Sundial Clinics wrote that back pain due to Covid seems to occur later in the disease. It is unlikely to be an early symptom. It can even come on as you seem to be improving from the main symptoms of cough, shortness of breath, loss of smell and fatigue. Of course, if you had back pain before getting Covid, you can get it again and then the virus can make this worse. They go onto explain that back pain with Covid will feel different. It is likely to feel like a deep, intense pain rather than sharp, stabbing pain that often comes on with a joint or muscle spasm of ordinary back pain. Importantly, Covid back pain is less likely to ease with changes in posture. For instance, ordinary back pain often feels better when you’re lying down, standing or, less commonly, sitting. Covid back pain is likely to persist in all positions but may be worse in some positions.

The muscle pains connected to Covid-19 can be felt in the upper and lower back so it’s just being aware of your change in pain that you need to think about. Disc herniations, spinal arthritis and lumbar muscle strain — haven’t changed due to the pandemic. However, what has changed are people’s lifestyles and daily habits. We are sitting down more now than we have ever done. Our eating habits have changed and a lot of people have gained weight which will contribute to your back pain. The Covid virus creates havoc by increasing inflammation. If this inflammation settles in a back or pelvic joint then pain will be the result. It is a bit of a viscous circle.

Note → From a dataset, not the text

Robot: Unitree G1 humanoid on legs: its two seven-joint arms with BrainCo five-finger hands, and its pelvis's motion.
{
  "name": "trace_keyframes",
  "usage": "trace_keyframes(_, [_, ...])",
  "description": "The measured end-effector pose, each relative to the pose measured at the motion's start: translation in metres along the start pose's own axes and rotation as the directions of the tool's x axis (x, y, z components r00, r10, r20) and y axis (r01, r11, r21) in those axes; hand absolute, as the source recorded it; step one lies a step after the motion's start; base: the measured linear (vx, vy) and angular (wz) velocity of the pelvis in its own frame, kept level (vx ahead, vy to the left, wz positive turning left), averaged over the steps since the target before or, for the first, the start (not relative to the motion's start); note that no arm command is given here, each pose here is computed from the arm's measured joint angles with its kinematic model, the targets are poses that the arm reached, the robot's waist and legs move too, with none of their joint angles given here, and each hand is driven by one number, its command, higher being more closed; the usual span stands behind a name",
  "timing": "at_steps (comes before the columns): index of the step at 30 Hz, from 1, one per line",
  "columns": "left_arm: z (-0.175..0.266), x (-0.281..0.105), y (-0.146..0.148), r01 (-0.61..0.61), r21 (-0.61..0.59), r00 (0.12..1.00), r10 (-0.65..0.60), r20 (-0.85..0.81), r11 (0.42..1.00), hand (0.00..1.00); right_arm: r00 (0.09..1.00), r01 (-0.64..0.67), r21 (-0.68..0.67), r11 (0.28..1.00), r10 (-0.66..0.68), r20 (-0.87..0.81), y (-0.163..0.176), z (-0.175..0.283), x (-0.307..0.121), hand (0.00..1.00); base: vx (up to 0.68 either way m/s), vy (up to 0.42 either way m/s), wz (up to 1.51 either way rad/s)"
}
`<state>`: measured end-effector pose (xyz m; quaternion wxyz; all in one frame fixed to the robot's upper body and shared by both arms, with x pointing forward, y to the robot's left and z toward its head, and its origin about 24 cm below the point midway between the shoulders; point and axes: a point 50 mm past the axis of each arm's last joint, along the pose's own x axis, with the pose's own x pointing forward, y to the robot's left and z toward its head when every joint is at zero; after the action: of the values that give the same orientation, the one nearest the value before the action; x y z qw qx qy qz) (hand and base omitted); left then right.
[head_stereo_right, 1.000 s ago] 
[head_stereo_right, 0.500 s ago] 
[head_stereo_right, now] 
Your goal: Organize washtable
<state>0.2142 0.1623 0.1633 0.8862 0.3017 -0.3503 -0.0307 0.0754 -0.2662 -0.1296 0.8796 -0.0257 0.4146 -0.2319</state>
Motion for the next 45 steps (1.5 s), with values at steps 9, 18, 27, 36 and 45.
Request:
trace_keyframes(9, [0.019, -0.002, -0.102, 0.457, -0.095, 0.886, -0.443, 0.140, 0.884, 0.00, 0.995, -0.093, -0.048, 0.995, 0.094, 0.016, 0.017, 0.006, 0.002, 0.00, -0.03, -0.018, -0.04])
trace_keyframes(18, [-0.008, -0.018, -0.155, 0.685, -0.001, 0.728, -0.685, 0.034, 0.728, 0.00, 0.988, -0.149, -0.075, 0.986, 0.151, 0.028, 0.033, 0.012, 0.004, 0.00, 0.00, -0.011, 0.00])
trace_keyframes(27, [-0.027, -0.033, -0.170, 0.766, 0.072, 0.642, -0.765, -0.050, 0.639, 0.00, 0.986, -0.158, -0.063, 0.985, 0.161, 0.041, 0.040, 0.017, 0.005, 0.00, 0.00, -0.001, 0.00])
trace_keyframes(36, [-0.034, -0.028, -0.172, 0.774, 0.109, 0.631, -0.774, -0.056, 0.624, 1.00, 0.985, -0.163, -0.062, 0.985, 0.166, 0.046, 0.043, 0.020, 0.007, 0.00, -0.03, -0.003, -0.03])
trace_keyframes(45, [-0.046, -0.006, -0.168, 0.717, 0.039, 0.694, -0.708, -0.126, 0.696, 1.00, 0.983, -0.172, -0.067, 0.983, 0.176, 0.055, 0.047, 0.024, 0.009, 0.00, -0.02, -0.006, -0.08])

Patients develop muscular strain or disc herniations from using a laptop and sitting on a poorly supported couch, bed or dining chair for long hours — something that would not have happened before the pandemic. Working from home has meant a complete change in our routines which could then contribute to lower levels of activity and further pain.

An article in The Express points out that joint and muscle problems are common and include shoulder, neck, back and knee problems. Many people will have had these at some point in their life. Most of these problems are not serious and improve or get better quickly, however if accompanied with any other symptoms, they should be carefully monitored.

A GP on the Hackensack Meridian Health website has come up with a brilliant acronym, “B-A-C-K” to help her patients remember what they need to do to prevent and treat back pain:

  • B – Bust-a-Move.

Make movement a part of your day, whether you walk, bike, hike, stretch or dance.

  • A – Alarm.

Set an alarm and make movement a routine. Dr. Parikh suggests doing some type of activity every half-hour, such as stretching or walking around, even while working.

  • C – Calm.

Research shows that anxiety and lack of sleep — which some people are experiencing during COVID-19 — can contribute to clenched muscles and pain in the body. Take steps to reduce stress through meditation or other calming activities.

  • K – Keep. 

Keep the environment ergonomically friendly by using a supportive chair with a lumbar pillow, avoiding hunching, elevating your computer screen and making other adjustments to reduce stress on the body.